Peer Fusion Clusters Have Great Performance.


Peer Fusion clusters multiply the performance of one peer by the count of peers in the cluster:

    • Cluster Performance.
    • A file stored on a Peer Fusion cluster is striped across every peer in the cluster. A ten-gigabyte file stored on a ten-peer cluster will be divided into ten one-gigabyte stripe files. I/O requests are simultaneously received by all the peers and only the peers relevant to the I/O footprint will participate. The peers that are not participating in a given I/O request are free to participate in other simultaneous requests. All the peers know mathematically which peer stores what file blocks so there is no added communication required. This is a key reason for the scale-out performance of the system: the overhead increase is negligible as more peers are added to the cluster.

      In a Peer Fusion cluster each new peer adds its I/O, network and computational bandwidth so that data can move faster into and out-of the cluster. The peers will do half the work when a file is striped across a twenty-peer cluster vs a ten-peer cluster.

    • Peer Performance.
    • Peer Fusion peers stripe data across their drives without the controller computing a checksum (RAID 0). This results in a higher sustained I/O throughput and better fault-tolerance because the cluster ensures resiliency. The peers use as many NICs as are available through the Peer Fusion proprietary network protocol ensuring reliable and efficient many-to-many messaging.

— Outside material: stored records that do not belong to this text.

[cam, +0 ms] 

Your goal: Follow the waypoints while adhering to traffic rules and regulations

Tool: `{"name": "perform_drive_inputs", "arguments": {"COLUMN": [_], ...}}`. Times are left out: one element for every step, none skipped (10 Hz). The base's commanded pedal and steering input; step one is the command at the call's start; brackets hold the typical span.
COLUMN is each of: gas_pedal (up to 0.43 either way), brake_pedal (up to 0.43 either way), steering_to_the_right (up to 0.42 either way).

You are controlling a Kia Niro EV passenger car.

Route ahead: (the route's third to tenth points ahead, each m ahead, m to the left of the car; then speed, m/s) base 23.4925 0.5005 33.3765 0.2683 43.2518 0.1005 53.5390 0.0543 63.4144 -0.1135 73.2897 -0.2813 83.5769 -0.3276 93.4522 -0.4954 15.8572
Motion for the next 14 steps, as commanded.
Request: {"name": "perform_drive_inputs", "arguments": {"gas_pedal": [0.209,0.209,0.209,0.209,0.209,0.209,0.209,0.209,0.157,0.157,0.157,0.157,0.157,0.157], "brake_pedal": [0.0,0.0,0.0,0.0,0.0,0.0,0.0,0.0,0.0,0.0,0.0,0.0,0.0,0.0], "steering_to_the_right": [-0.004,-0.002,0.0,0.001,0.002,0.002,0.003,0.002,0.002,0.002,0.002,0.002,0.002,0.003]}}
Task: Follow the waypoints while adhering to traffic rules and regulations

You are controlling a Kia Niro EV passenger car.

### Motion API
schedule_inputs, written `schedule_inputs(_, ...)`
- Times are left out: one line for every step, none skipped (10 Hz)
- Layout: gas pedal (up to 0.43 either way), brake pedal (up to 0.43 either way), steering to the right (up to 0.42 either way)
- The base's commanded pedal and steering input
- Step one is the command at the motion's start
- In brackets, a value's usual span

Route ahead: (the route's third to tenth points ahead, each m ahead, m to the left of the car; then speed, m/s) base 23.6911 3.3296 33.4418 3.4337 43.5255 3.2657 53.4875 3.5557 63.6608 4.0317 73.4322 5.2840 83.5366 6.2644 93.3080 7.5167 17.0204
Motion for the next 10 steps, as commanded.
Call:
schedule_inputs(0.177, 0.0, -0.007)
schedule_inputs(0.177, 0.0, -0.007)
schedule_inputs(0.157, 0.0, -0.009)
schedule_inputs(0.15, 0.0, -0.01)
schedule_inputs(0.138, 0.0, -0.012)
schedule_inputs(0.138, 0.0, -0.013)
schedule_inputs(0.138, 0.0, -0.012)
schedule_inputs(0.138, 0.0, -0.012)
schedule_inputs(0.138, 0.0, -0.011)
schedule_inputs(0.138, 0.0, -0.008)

    • Cluster Healing Performance.
    • Healing a cluster involves all the peers in the cluster working together to regenerate missing data. Healing is done on-the-fly as long as a quorum of peers remain available. The process of healing is driven by walking the file system tree so that only disk blocks corresponding to missing file blocks are repaired. The healing computations are distributed equally across all the available peers which increases performance. The Peer Fusion proprietary codec performing the computations is multi-threaded and processes multiple gigabytes of data per second. The time required to heal one peer is essentially the same time required to heal simultaneously any number of peers due to the Peer Fusion cluster architecture.